Repeated self-pollination of plants, combined with selection for the desired type over many generations, results in inbred lines which are homozygous at almost all loci and thus will produce a uniform population of homozygous offspring when subject to further self-pollination. A cross between two different homozygous lines produces a uniform population of heterozygous hybrid plants. A cross of two plants each heterozygous at a number of gene loci will produce a population of heterogeneous plants that differ genetically and will not be uniform.

Hybrid maize varieties can be produced by a process comprising (1) the selection of plants from various germplasm pools for initial breeding crosses; (2) the selfing of the selected plants from the breeding crosses for several generations to produce a series of inbred lines as described above; and (3) crossing a selected inbred line with a different inbred line to produce the hybrid progeny (F1).

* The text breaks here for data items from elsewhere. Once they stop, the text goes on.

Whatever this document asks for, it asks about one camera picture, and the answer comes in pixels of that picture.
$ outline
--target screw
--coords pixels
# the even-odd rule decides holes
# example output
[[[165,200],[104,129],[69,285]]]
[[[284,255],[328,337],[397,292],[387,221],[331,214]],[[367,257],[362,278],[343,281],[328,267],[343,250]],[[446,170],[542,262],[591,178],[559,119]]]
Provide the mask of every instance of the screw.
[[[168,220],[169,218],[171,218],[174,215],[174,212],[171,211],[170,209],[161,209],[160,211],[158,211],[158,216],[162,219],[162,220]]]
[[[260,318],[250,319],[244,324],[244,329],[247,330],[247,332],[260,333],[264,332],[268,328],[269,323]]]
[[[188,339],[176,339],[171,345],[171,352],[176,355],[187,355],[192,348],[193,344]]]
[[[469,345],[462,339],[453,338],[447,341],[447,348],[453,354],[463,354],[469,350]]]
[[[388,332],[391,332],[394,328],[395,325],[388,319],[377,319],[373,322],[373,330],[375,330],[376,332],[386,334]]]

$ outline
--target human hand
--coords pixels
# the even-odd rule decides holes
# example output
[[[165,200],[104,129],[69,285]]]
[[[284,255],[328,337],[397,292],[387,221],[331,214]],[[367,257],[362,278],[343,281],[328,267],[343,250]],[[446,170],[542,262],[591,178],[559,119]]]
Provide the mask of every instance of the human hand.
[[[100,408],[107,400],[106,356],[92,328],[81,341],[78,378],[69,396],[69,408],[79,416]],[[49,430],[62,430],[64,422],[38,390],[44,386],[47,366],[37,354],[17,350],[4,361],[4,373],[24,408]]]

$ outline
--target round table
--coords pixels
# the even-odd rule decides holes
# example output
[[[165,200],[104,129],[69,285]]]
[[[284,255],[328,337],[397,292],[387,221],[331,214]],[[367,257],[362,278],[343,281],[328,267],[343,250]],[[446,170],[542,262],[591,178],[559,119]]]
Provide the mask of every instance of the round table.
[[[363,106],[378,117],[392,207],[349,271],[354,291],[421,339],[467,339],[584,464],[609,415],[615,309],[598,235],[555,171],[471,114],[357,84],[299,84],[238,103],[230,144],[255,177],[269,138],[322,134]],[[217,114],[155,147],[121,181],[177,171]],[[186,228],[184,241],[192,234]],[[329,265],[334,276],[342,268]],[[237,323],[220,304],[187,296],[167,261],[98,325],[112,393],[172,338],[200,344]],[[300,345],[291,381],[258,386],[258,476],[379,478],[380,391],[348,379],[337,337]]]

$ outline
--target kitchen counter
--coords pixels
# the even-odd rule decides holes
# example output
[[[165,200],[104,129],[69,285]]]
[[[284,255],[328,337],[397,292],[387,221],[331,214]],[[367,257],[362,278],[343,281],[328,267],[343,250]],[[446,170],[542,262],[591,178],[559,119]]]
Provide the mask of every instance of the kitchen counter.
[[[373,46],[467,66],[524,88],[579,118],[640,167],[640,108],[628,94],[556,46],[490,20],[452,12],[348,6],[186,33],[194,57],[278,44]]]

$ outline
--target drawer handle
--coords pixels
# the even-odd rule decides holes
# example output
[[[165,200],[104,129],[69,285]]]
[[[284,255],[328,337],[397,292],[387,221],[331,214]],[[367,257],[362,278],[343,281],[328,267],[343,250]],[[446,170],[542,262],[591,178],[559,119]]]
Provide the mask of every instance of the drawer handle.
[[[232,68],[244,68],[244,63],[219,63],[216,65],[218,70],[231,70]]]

Preferably, an inbred line should comprise homozygous alleles at about 95% or more of its loci.

Pedigree breeding and recurrent selection are two examples of methods used to develop an inbred line.

Pedigree breeding starts with the crossing of two or more genotypes, each of which may have one or more desirable characteristics. Superior progeny are selfed and selected in successive generations, during the course of which the level of homozygosity is increased. An inbred line suitable for hybrid production may be produced after a number of generations of selfing and selection, for example after four, five, six or more generations.

Double haploid methods can reduce the number of generations needed to obtain an inbred line. These methods involve the doubling of haploids derived from either the maternal or paternal gametes. Genetics markers can be used to identify haploids, and the haploids doubled to form homozygous diploid lines.

Recurrent selection entails individual plants cross-pollinating with each other to form progeny which are then grown. The superior progeny are then selected by any number of methods, which include individual plant, half sib progeny, full sib progeny, selfed progeny and toperossing. The selected progeny are cross pollinated with each other to form progeny for another population. This population is planted and again superior plants are selected to cross pollinate with each other. The objective of this repeated process is to improve the traits of a population. The improved population can then be used as a source of breeding material to obtain inbred lines to be used in hybrids.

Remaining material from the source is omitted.